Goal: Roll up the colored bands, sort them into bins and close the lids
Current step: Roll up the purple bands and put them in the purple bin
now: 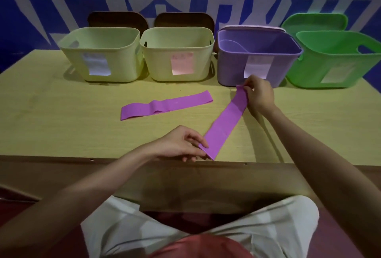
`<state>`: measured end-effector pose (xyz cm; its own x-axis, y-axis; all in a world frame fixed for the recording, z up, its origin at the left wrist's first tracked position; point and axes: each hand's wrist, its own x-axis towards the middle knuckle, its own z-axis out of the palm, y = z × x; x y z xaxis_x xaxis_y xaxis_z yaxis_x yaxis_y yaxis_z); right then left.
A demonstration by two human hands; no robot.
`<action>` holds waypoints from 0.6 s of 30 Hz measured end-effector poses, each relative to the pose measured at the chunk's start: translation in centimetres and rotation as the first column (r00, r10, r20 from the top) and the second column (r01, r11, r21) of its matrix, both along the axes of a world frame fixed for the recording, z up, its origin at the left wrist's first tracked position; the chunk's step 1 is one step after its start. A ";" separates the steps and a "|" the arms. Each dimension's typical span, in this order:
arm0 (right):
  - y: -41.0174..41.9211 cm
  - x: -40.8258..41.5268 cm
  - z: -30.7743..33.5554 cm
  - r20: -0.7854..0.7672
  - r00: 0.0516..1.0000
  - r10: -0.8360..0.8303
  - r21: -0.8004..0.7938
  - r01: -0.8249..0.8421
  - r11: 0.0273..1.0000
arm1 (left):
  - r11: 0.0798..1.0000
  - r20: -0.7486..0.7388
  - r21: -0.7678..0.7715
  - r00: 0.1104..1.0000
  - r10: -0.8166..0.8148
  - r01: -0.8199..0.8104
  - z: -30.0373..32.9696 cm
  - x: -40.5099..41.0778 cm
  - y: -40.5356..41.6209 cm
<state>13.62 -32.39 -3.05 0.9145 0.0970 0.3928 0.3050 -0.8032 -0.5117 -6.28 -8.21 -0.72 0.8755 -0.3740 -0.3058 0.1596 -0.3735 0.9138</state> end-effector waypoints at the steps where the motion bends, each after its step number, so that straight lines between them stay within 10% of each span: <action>1: 0.1 0.1 -0.2 0.007 1.000 0.015 -0.042 -0.015 0.999 | 1.000 -0.004 -0.011 1.000 -0.006 0.005 -0.1 -0.1 0.2; 8: -0.9 -1.2 -1.1 -0.003 0.993 -0.119 -0.242 0.115 0.963 | 0.999 0.033 -0.035 0.999 0.037 -0.036 -1.1 -0.2 0.1; 18: 2.4 -17.8 -0.6 -0.075 0.948 0.310 0.347 -0.266 0.899 | 0.998 0.192 0.029 0.980 0.056 -0.063 -0.8 0.5 0.4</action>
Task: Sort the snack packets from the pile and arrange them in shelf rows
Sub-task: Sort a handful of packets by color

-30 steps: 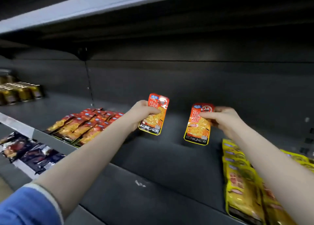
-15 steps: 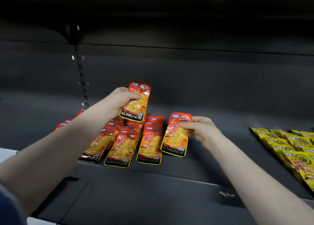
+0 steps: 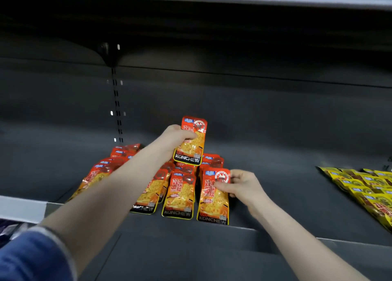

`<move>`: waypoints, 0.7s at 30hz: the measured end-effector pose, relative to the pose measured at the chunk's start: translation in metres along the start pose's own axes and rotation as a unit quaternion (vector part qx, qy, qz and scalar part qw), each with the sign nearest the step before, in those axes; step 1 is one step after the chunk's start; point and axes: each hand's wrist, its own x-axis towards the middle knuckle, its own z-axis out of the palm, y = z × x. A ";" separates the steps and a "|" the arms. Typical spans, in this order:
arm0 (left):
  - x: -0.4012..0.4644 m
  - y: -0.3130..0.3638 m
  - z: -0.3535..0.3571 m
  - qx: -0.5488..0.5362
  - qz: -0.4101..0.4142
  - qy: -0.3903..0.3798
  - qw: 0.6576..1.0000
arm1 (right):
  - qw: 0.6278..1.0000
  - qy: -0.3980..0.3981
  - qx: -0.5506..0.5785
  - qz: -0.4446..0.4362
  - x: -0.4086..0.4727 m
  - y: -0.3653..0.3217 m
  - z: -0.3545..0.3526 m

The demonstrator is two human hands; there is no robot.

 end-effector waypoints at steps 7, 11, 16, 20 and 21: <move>0.004 -0.007 0.012 0.018 -0.009 -0.020 1.000 | 0.992 0.014 -0.119 -0.043 0.001 0.006 0.000; 0.006 -0.009 0.022 0.025 -0.009 -0.026 0.999 | 0.982 0.005 -0.180 -0.065 0.004 0.008 -0.002; 0.011 -0.013 0.029 0.037 -0.017 -0.024 0.999 | 0.963 0.002 -0.255 -0.090 0.011 0.011 -0.005; 0.014 -0.014 0.032 0.046 -0.022 -0.019 0.999 | 0.967 -0.006 -0.233 -0.097 0.014 0.016 -0.009; 0.015 -0.013 0.033 0.044 -0.024 -0.020 0.999 | 0.969 -0.001 -0.227 -0.101 0.014 0.016 -0.012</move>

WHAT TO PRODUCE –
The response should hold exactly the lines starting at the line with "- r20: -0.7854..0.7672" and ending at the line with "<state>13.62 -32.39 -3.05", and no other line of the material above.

EXERCISE SOLUTION –
  - r20: -0.7854..0.7672
  - r00: 0.0516..1.0000
  - r10: -0.8360..0.8303
  - r21: -0.8004..0.7938
  - r01: -0.8249..0.8421
  - r11: 0.0273..1.0000
arm1 (left):
  - r11: 0.0798..1.0000
  - r20: -0.7486..0.7388
  - r21: -0.7678..0.7715
  - r00: 0.1104..1.0000
  - r10: -0.8166..0.8148
  - r01: -0.8199..0.8104
  - z: -30.0373..32.9696 cm
  - x: -40.5099..41.0778 cm
  - y: -40.5356..41.6209 cm
<state>13.62 -32.39 -3.05 0.9145 0.0970 0.3928 0.3050 -0.8032 -0.5117 -6.28 -8.21 -0.72 0.8755 -0.3740 -0.3058 0.1596 -0.3735 0.9138</state> end-effector waypoints at the steps where the motion bends, each after its step number, so that straight lines between them stay within 10% of each span: <action>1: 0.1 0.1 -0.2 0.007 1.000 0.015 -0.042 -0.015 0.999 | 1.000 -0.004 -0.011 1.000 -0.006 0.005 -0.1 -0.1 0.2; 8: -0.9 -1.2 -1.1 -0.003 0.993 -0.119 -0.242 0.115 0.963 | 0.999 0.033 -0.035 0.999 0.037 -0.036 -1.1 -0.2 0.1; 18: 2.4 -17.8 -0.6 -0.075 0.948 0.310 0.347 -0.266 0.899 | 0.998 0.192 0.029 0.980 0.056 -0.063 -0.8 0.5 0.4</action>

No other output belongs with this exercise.